After more than thirty years of silence, Hendra has decided to reveal the truth. In this poignant memoir, she reveals the full story behind the New York Times article that rocked the world and detailed her father's crimes. But Jessica's story is no footnote to her father's story. No One Was Listening is also the inspiring story of her own journey, and how she was finally able to find healing within, after years of struggling with anorexia, bulimia, and low self-esteem. Set against the backdrop of the chaotic seventies, Hendra's memoir follows Jessica and her sister Kathy as they strove to make a normal life for themselves amidst the madness, sex, and drug abuse that her parents and their friends--many of the household names in the world of show business--participated in.
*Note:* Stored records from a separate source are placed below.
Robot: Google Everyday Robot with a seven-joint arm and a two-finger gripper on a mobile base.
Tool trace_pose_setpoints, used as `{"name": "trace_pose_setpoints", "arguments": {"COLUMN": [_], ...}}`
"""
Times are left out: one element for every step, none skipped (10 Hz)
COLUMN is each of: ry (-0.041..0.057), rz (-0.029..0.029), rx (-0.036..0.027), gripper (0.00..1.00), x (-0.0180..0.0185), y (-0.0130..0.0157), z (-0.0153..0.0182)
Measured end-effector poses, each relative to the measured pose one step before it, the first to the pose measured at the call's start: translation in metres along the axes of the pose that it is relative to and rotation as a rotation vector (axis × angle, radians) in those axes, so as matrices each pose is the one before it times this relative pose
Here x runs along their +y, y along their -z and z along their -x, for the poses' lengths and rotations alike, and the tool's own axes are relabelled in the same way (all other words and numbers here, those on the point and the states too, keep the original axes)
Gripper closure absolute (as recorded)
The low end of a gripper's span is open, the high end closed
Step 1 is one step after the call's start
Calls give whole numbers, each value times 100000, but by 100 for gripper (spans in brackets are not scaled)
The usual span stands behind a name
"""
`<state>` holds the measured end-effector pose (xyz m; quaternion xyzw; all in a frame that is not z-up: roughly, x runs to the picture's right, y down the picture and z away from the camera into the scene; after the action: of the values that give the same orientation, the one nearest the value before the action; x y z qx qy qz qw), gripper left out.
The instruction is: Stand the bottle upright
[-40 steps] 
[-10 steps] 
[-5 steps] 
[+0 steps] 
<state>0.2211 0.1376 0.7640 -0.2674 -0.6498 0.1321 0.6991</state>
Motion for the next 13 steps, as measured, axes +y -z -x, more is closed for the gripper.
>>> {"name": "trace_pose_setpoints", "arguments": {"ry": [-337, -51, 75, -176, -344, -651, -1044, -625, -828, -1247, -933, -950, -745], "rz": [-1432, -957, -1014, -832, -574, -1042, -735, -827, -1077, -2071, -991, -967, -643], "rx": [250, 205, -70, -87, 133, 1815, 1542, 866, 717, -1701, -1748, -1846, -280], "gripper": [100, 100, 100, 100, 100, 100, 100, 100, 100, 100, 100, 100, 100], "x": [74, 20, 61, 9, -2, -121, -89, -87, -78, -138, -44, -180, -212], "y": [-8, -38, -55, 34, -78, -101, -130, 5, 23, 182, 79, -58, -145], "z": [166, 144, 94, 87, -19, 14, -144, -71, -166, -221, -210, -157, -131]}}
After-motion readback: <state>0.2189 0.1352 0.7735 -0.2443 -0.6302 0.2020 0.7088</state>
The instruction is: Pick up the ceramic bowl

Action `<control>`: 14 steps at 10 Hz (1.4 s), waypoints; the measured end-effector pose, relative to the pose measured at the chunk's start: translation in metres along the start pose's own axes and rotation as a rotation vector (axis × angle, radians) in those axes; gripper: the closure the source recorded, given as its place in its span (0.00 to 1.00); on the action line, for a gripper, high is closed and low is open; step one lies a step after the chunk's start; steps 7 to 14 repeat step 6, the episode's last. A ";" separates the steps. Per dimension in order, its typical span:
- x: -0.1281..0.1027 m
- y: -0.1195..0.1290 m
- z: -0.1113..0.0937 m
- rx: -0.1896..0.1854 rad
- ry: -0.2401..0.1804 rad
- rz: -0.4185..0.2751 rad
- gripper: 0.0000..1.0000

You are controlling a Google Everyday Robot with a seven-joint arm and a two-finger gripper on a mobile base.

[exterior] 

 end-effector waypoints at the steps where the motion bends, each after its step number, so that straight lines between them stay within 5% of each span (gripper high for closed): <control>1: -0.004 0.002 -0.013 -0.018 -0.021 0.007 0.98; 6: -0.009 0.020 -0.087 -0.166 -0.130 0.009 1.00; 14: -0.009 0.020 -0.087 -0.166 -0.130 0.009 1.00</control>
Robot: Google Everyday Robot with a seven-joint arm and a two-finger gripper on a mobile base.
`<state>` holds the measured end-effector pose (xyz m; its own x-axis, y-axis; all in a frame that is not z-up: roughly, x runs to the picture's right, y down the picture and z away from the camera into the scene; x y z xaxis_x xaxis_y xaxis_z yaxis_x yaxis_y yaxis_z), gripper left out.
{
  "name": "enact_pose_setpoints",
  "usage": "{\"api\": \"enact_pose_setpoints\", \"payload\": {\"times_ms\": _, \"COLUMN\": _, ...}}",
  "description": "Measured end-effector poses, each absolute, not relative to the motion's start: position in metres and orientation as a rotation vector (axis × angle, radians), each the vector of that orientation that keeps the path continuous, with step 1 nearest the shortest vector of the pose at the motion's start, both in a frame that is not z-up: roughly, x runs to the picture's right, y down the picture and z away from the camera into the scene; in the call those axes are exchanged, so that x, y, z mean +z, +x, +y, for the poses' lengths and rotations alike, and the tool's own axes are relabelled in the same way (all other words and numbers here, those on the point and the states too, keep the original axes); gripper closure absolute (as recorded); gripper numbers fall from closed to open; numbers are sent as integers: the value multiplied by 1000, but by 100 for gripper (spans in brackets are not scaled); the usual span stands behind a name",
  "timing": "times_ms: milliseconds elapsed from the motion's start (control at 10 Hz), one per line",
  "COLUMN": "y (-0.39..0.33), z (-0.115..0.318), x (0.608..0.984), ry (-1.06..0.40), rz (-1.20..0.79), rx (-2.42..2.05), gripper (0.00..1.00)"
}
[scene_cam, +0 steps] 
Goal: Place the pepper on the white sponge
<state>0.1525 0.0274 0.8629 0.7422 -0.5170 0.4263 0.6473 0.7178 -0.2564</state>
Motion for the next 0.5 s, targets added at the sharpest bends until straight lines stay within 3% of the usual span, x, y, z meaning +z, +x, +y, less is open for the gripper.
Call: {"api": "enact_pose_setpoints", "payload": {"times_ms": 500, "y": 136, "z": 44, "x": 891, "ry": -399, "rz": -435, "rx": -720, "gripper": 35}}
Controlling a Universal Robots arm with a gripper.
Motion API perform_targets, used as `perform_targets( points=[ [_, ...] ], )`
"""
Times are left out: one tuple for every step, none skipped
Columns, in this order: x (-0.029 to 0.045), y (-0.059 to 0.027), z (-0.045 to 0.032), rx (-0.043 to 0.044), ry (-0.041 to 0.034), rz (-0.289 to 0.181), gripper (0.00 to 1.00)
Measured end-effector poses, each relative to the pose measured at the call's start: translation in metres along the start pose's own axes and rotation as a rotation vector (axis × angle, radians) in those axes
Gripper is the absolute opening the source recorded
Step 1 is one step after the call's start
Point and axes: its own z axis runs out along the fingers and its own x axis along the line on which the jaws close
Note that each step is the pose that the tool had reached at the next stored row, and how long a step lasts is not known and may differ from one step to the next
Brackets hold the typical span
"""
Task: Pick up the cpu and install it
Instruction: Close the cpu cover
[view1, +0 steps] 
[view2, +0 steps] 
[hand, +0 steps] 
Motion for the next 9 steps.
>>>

No One Was Listening reveals the hope and heartache of a young girl who was faced with a loss of innocence at an early age, who faced a slow and painful recovery, and who finally found contentment and peace within.
From the Back Cover
In 2004, Tony Hendra's memoir, Father Joe: The Man Who Saved My Soul, spent thirteen weeks on the New York Times bestseller list. The book detailed his life as a comedian who helped launch the careers of Jim Belushi and Chevy Chase, wrote for and edited National Lampoon, and performed in the cult classic This Is Spinal Tap, even as he overindulged in alcohol and drugs. But there was a glaring omission in his supposed tell-all confessional: the sexual abuse of his daughter, Jessica.
After more than thirty years of silence, Jessica faced a harrowing choice. In this powerful book, she reveals how she came to the decision to publicly confront her father, sacrificing any hope of reconciling with him and setting into motion a New York Times investigation that shocked the literary world when the story of abuse broke. Jessica's account is neither a minor footnote nor an angry response to her dad's bestseller. How to Cook Your Daughter--titled after a satirical piece her father wrote only a few months before the abuse began--is an unflinching and unsentimental look at a childhood that never was, set in a time and place straight from the pages of the outrageous magazine that her father helped to create.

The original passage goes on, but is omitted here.